• Problem requirements: For this exercise, transcribe all the entries exactly as given and omit the images.

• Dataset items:
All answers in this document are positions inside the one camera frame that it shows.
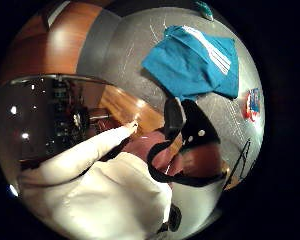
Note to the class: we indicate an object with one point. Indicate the maroon seat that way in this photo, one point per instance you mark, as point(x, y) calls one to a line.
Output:
point(146, 146)

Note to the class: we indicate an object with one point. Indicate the black thin stand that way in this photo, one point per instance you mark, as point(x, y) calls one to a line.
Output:
point(240, 161)

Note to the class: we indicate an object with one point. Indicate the red and blue packet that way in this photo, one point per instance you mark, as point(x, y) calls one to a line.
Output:
point(253, 105)

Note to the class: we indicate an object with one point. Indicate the blue cloth with white stripes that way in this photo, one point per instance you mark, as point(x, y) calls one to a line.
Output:
point(193, 65)

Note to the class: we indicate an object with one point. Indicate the the person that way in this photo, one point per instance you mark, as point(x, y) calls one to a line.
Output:
point(116, 196)

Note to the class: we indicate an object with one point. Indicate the teal object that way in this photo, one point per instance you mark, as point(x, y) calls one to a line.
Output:
point(205, 9)

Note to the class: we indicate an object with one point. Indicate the dark glass panel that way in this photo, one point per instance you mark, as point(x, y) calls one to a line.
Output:
point(53, 116)

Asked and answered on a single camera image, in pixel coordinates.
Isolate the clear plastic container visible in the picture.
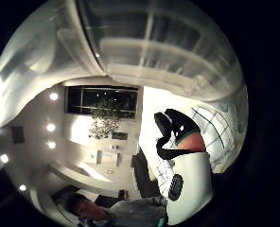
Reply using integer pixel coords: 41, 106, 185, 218
0, 0, 249, 129

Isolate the white cloth with line pattern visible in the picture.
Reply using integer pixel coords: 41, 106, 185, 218
153, 103, 246, 193

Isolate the dark sofa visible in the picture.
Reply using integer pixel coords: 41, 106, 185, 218
131, 147, 162, 200

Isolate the green leafy plant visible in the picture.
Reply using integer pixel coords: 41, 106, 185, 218
88, 97, 122, 140

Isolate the dark window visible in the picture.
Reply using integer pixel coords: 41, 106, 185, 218
64, 85, 139, 120

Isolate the the person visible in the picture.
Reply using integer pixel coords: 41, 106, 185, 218
63, 192, 170, 227

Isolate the row of ceiling spot lights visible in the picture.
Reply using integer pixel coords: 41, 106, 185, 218
0, 92, 60, 193

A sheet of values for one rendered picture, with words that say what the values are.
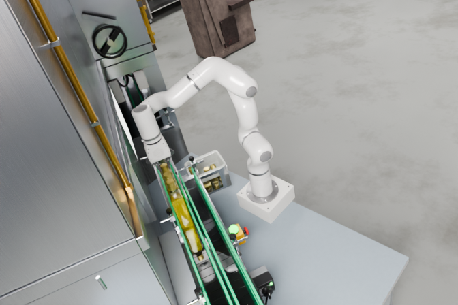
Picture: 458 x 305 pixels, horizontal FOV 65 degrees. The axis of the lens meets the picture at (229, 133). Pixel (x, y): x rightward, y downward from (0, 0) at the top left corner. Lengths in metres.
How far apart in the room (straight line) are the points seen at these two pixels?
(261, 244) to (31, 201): 1.31
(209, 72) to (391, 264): 1.22
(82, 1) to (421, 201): 2.81
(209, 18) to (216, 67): 4.18
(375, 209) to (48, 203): 2.59
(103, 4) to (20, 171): 1.65
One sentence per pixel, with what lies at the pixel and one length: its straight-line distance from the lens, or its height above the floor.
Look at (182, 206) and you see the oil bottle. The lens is 1.70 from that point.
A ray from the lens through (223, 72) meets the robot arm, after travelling 1.54.
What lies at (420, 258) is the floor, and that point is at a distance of 2.93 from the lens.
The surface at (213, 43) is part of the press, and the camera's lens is 5.79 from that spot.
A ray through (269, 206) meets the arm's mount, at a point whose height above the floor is 0.85.
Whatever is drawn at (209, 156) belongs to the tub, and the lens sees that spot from 2.25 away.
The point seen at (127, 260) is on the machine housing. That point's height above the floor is 1.49.
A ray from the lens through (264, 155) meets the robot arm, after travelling 1.78.
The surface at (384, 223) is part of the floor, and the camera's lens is 3.08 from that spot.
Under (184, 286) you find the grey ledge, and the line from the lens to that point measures 1.61.
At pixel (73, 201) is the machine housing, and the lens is 1.01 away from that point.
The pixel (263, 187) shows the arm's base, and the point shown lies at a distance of 2.03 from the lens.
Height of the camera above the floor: 2.35
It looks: 35 degrees down
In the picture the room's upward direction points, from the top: 14 degrees counter-clockwise
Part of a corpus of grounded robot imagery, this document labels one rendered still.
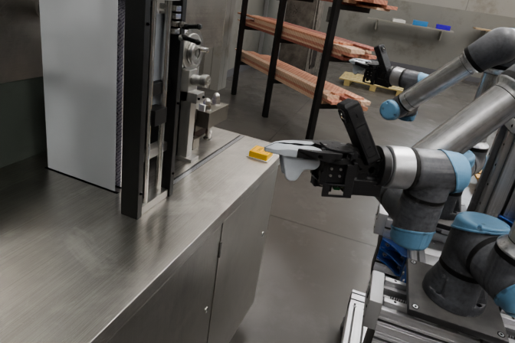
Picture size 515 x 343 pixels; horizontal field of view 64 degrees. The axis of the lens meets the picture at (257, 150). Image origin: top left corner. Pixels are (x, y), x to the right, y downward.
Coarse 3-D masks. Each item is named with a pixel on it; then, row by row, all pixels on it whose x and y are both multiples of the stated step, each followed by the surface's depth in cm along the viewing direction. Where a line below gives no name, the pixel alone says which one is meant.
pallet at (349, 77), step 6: (348, 72) 812; (342, 78) 743; (348, 78) 750; (354, 78) 759; (360, 78) 768; (348, 84) 743; (366, 84) 732; (372, 90) 732; (396, 90) 718; (402, 90) 717
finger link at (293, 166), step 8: (280, 144) 67; (288, 144) 68; (272, 152) 67; (280, 152) 66; (288, 152) 66; (296, 152) 66; (288, 160) 67; (296, 160) 67; (304, 160) 67; (312, 160) 67; (288, 168) 67; (296, 168) 67; (304, 168) 67; (312, 168) 68; (288, 176) 68; (296, 176) 68
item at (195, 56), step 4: (192, 44) 126; (200, 44) 129; (188, 48) 126; (192, 48) 126; (196, 48) 128; (188, 52) 126; (192, 52) 126; (196, 52) 128; (200, 52) 131; (188, 56) 127; (192, 56) 127; (196, 56) 129; (200, 56) 131; (188, 60) 128; (192, 60) 128; (196, 60) 130; (200, 60) 132; (196, 64) 131
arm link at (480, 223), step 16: (464, 224) 95; (480, 224) 93; (496, 224) 94; (448, 240) 100; (464, 240) 94; (480, 240) 91; (496, 240) 90; (448, 256) 99; (464, 256) 93; (464, 272) 96
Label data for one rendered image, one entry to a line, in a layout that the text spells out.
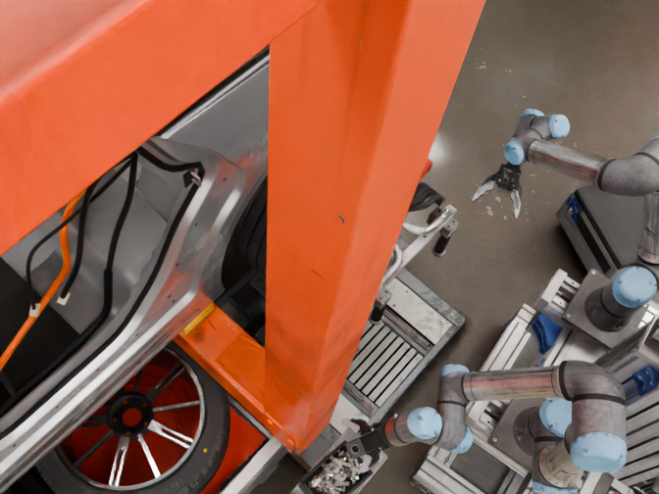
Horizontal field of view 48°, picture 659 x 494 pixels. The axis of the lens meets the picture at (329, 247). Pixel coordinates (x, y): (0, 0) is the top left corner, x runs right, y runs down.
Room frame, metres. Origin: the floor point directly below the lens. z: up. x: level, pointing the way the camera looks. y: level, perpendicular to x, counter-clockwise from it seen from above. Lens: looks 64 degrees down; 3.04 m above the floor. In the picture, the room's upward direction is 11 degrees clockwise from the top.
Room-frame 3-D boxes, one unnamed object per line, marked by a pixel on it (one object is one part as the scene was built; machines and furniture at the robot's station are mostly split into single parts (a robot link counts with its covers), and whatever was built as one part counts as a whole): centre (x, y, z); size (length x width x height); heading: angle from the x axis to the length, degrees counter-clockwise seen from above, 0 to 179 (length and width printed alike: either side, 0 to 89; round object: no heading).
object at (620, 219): (1.74, -1.24, 0.17); 0.43 x 0.36 x 0.34; 30
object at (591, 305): (1.05, -0.94, 0.87); 0.15 x 0.15 x 0.10
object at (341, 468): (0.41, -0.16, 0.51); 0.20 x 0.14 x 0.13; 141
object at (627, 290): (1.06, -0.94, 0.98); 0.13 x 0.12 x 0.14; 139
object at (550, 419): (0.60, -0.72, 0.98); 0.13 x 0.12 x 0.14; 0
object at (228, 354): (0.74, 0.28, 0.69); 0.52 x 0.17 x 0.35; 58

• Solution below:
All answers in this document are positions inside the one camera frame that it shows.
Note to the class: we indicate an object with one point. Indicate the maroon seat that way in this photo, one point per instance you mark, as point(x, y) calls one to a line.
Output:
point(146, 146)

Note to the class: we indicate an object with one point. Indicate the black thin stand that way in this photo, one point per instance you mark, as point(x, y) calls one to a line.
Output:
point(240, 161)

Note to the class: we indicate an object with one point. Indicate the red and blue packet that way in this photo, one point per instance you mark, as point(x, y) calls one to a line.
Output:
point(253, 105)

Note to the class: we indicate an object with one point. Indicate the blue cloth with white stripes that way in this photo, one point per instance you mark, as point(x, y) calls one to a line.
Output:
point(193, 65)

Note to the class: we indicate an object with one point. Indicate the the person that way in this photo, one point per instance you mark, as point(x, y) calls one to a line.
Output:
point(116, 196)

Note to the class: we indicate an object with one point. Indicate the teal object that way in this photo, one point per instance you mark, as point(x, y) calls one to a line.
Output:
point(205, 9)

Note to the class: we indicate an object with one point. Indicate the dark glass panel that way in this photo, one point per instance you mark, as point(x, y) calls one to a line.
Output:
point(53, 116)

Asked and answered on a single camera image, in pixel coordinates.
Isolate the clear plastic container visible in the picture.
Reply using integer pixel coords: 41, 106, 185, 218
0, 0, 249, 129

Isolate the white cloth with line pattern visible in the picture.
Reply using integer pixel coords: 41, 106, 185, 218
153, 103, 246, 193

Isolate the dark sofa visible in the picture.
Reply using integer pixel coords: 41, 106, 185, 218
131, 147, 162, 200

Isolate the green leafy plant visible in the picture.
Reply using integer pixel coords: 41, 106, 185, 218
88, 97, 122, 140

Isolate the dark window visible in the picture.
Reply using integer pixel coords: 41, 106, 185, 218
64, 85, 139, 120

Isolate the the person visible in the picture.
Reply using integer pixel coords: 41, 106, 185, 218
63, 192, 170, 227

Isolate the row of ceiling spot lights visible in the picture.
Reply using integer pixel coords: 41, 106, 185, 218
0, 92, 60, 193

A sheet of values for one rendered picture, with words that say what the values are.
Picture: 458 x 305 pixels, horizontal FOV 65 degrees. The axis of the lens meets the picture at (229, 133). Pixel (x, y): x rightward, y downward from (0, 0) at the top left corner. Lengths in metres.
How far apart in the room (straight line) are the points seen at these two pixels?
(261, 244) to (31, 201): 1.31
(209, 72) to (391, 264): 1.22
(82, 1) to (421, 201): 2.81
(209, 18) to (216, 67): 4.18
(375, 209) to (48, 203): 2.59
(103, 4) to (20, 171): 1.65
One sentence per pixel, with what lies at the pixel and one length: its straight-line distance from the lens, or its height above the floor.
Look at (182, 206) and you see the oil bottle. The lens is 1.70 from that point.
A ray from the lens through (223, 72) meets the robot arm, after travelling 1.54.
What lies at (420, 258) is the floor, and that point is at a distance of 2.93 from the lens.
The surface at (213, 43) is part of the press, and the camera's lens is 5.79 from that spot.
A ray through (269, 206) meets the arm's mount, at a point whose height above the floor is 0.85.
Whatever is drawn at (209, 156) belongs to the tub, and the lens sees that spot from 2.25 away.
The point seen at (127, 260) is on the machine housing. That point's height above the floor is 1.49.
A ray from the lens through (264, 155) meets the robot arm, after travelling 1.78.
The surface at (384, 223) is part of the floor, and the camera's lens is 3.08 from that spot.
Under (184, 286) you find the grey ledge, and the line from the lens to that point measures 1.61.
At pixel (73, 201) is the machine housing, and the lens is 1.01 away from that point.
The pixel (263, 187) shows the arm's base, and the point shown lies at a distance of 2.03 from the lens.
Height of the camera above the floor: 2.35
It looks: 35 degrees down
In the picture the room's upward direction points, from the top: 14 degrees counter-clockwise
Part of a corpus of grounded robot imagery, this document labels one rendered still.
Picture size 515 x 343 pixels; horizontal field of view 64 degrees. The axis of the lens meets the picture at (257, 150). Image origin: top left corner. Pixels are (x, y), x to the right, y downward.
Coarse 3-D masks. Each item is named with a pixel on it; then, row by row, all pixels on it whose x and y are both multiples of the stated step, each followed by the surface's depth in cm along the viewing direction. Where a line below gives no name, the pixel alone says which one is meant.
pallet at (349, 77), step 6: (348, 72) 812; (342, 78) 743; (348, 78) 750; (354, 78) 759; (360, 78) 768; (348, 84) 743; (366, 84) 732; (372, 90) 732; (396, 90) 718; (402, 90) 717
finger link at (293, 166), step 8: (280, 144) 67; (288, 144) 68; (272, 152) 67; (280, 152) 66; (288, 152) 66; (296, 152) 66; (288, 160) 67; (296, 160) 67; (304, 160) 67; (312, 160) 67; (288, 168) 67; (296, 168) 67; (304, 168) 67; (312, 168) 68; (288, 176) 68; (296, 176) 68
item at (195, 56), step 4: (192, 44) 126; (200, 44) 129; (188, 48) 126; (192, 48) 126; (196, 48) 128; (188, 52) 126; (192, 52) 126; (196, 52) 128; (200, 52) 131; (188, 56) 127; (192, 56) 127; (196, 56) 129; (200, 56) 131; (188, 60) 128; (192, 60) 128; (196, 60) 130; (200, 60) 132; (196, 64) 131
arm link at (480, 223), step 16: (464, 224) 95; (480, 224) 93; (496, 224) 94; (448, 240) 100; (464, 240) 94; (480, 240) 91; (496, 240) 90; (448, 256) 99; (464, 256) 93; (464, 272) 96
Label data for one rendered image, one entry to a line, in a layout that the text spells out.
Horizontal field of view 48°, picture 659 x 494 pixels. The axis of the lens meets the picture at (329, 247). Pixel coordinates (x, y): (0, 0) is the top left corner, x runs right, y runs down.
Room frame, metres. Origin: the floor point directly below the lens. z: up. x: level, pointing the way the camera looks. y: level, perpendicular to x, counter-clockwise from it seen from above. Lens: looks 64 degrees down; 3.04 m above the floor. In the picture, the room's upward direction is 11 degrees clockwise from the top.
Room-frame 3-D boxes, one unnamed object per line, marked by a pixel on it (one object is one part as the scene was built; machines and furniture at the robot's station are mostly split into single parts (a robot link counts with its covers), and whatever was built as one part counts as a whole): centre (x, y, z); size (length x width x height); heading: angle from the x axis to the length, degrees counter-clockwise seen from above, 0 to 179 (length and width printed alike: either side, 0 to 89; round object: no heading).
object at (620, 219): (1.74, -1.24, 0.17); 0.43 x 0.36 x 0.34; 30
object at (591, 305): (1.05, -0.94, 0.87); 0.15 x 0.15 x 0.10
object at (341, 468): (0.41, -0.16, 0.51); 0.20 x 0.14 x 0.13; 141
object at (627, 290): (1.06, -0.94, 0.98); 0.13 x 0.12 x 0.14; 139
object at (550, 419): (0.60, -0.72, 0.98); 0.13 x 0.12 x 0.14; 0
object at (228, 354): (0.74, 0.28, 0.69); 0.52 x 0.17 x 0.35; 58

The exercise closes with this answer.